**INFORMATION SUPPLIED:**

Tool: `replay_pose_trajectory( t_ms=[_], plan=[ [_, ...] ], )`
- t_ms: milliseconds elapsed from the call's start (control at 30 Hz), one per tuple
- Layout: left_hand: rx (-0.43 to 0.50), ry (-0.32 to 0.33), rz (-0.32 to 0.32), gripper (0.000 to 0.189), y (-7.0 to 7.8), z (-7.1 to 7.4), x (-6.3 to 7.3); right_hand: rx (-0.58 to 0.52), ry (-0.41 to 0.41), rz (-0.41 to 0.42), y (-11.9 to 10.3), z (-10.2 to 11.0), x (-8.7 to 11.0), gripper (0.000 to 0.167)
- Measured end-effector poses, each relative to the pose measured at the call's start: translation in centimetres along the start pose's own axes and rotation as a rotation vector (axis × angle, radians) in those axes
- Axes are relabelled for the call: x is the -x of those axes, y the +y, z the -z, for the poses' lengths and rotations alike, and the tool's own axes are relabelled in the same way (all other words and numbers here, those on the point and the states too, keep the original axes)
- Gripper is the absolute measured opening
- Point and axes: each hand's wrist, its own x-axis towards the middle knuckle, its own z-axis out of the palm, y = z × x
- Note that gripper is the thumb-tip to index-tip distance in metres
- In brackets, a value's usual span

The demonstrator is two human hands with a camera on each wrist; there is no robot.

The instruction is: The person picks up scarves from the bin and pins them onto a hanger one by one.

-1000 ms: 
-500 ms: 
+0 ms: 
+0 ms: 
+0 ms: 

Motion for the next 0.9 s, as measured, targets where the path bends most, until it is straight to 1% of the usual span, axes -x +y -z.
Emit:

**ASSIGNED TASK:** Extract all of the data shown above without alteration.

**SOLUTION BELOW:**
Tool: `replay_pose_trajectory( t_ms=[_], plan=[ [_, ...] ], )`
- t_ms: milliseconds elapsed from the call's start (control at 30 Hz), one per tuple
- Layout: left_hand: rx (-0.43 to 0.50), ry (-0.32 to 0.33), rz (-0.32 to 0.32), gripper (0.000 to 0.189), y (-7.0 to 7.8), z (-7.1 to 7.4), x (-6.3 to 7.3); right_hand: rx (-0.58 to 0.52), ry (-0.41 to 0.41), rz (-0.41 to 0.42), y (-11.9 to 10.3), z (-10.2 to 11.0), x (-8.7 to 11.0), gripper (0.000 to 0.167)
- Measured end-effector poses, each relative to the pose measured at the call's start: translation in centimetres along the start pose's own axes and rotation as a rotation vector (axis × angle, radians) in those axes
- Axes are relabelled for the call: x is the -x of those axes, y the +y, z the -z, for the poses' lengths and rotations alike, and the tool's own axes are relabelled in the same way (all other words and numbers here, those on the point and the states too, keep the original axes)
- Gripper is the absolute measured opening
- Point and axes: each hand's wrist, its own x-axis towards the middle knuckle, its own z-axis out of the palm, y = z × x
- Note that gripper is the thumb-tip to index-tip distance in metres
- In brackets, a value's usual span

The demonstrator is two human hands with a camera on each wrist; there is no robot.

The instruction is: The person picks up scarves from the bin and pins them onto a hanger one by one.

-1000 ms: 
-500 ms: 
+0 ms: 
+0 ms: 
+0 ms: 

Motion for the next 0.9 s, as measured, targets where the path bends most, until it is straight to 1% of the usual span, axes -x +y -z.
Emit:

Nothing else belongs to this answer.